Data provided:
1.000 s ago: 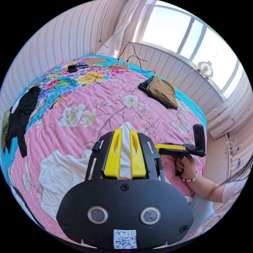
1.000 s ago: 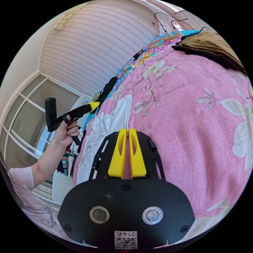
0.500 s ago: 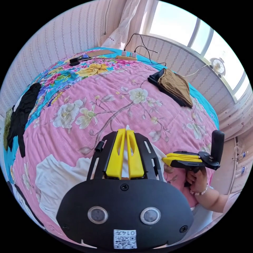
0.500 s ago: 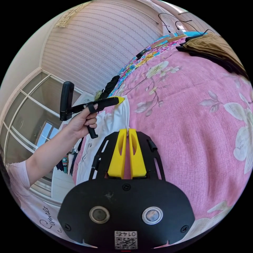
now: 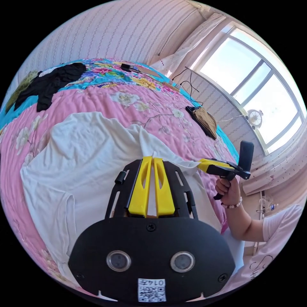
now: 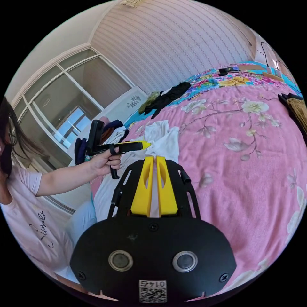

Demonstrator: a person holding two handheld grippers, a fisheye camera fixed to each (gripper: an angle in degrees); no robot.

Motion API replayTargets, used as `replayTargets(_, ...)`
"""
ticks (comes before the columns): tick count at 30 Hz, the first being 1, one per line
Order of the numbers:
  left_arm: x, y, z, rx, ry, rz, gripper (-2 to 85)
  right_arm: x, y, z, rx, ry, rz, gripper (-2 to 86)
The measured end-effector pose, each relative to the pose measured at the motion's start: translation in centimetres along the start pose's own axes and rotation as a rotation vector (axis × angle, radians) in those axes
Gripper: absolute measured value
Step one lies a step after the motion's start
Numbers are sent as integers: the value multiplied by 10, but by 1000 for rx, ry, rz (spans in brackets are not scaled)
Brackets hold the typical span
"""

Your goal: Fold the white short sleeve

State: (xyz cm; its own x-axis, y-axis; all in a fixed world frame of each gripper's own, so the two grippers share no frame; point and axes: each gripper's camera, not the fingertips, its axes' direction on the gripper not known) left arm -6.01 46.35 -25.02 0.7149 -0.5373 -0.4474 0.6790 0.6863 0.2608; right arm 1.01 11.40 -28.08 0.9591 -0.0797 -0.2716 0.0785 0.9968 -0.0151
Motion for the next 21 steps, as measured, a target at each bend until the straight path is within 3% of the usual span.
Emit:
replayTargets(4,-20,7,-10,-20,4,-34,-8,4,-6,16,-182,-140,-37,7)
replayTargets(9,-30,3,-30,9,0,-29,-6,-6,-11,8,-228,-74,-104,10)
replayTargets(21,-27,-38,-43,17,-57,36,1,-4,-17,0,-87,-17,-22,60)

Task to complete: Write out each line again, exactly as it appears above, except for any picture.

Response:
1.000 s ago: 
1.000 s ago: 
0.500 s ago: 
0.500 s ago: 
now: 
now: 

Demonstrator: a person holding two handheld grippers, a fisheye camera fixed to each (gripper: an angle in degrees); no robot.

Motion API replayTargets, used as `replayTargets(_, ...)`
"""
ticks (comes before the columns): tick count at 30 Hz, the first being 1, one per line
Order of the numbers:
  left_arm: x, y, z, rx, ry, rz, gripper (-2 to 85)
  right_arm: x, y, z, rx, ry, rz, gripper (-2 to 86)
The measured end-effector pose, each relative to the pose measured at the motion's start: translation in centimetres along the start pose's own axes and rotation as a rotation vector (axis × angle, radians) in those axes
Gripper: absolute measured value
Step one lies a step after the motion's start
Numbers are sent as integers: the value multiplied by 10, but by 1000 for rx, ry, rz (spans in brackets are not scaled)
Brackets hold the typical span
"""

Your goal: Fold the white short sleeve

State: (xyz cm; its own x-axis, y-axis; all in a fixed world frame of each gripper's own, so the two grippers share no frame; point and axes: each gripper's camera, not the fingertips, its axes' direction on the gripper not known) left arm -6.01 46.35 -25.02 0.7149 -0.5373 -0.4474 0.6790 0.6863 0.2608; right arm 1.01 11.40 -28.08 0.9591 -0.0797 -0.2716 0.0785 0.9968 -0.0151
Motion for the next 21 steps, as measured, a target at each bend until the straight path is within 3% of the usual span.
Emit:
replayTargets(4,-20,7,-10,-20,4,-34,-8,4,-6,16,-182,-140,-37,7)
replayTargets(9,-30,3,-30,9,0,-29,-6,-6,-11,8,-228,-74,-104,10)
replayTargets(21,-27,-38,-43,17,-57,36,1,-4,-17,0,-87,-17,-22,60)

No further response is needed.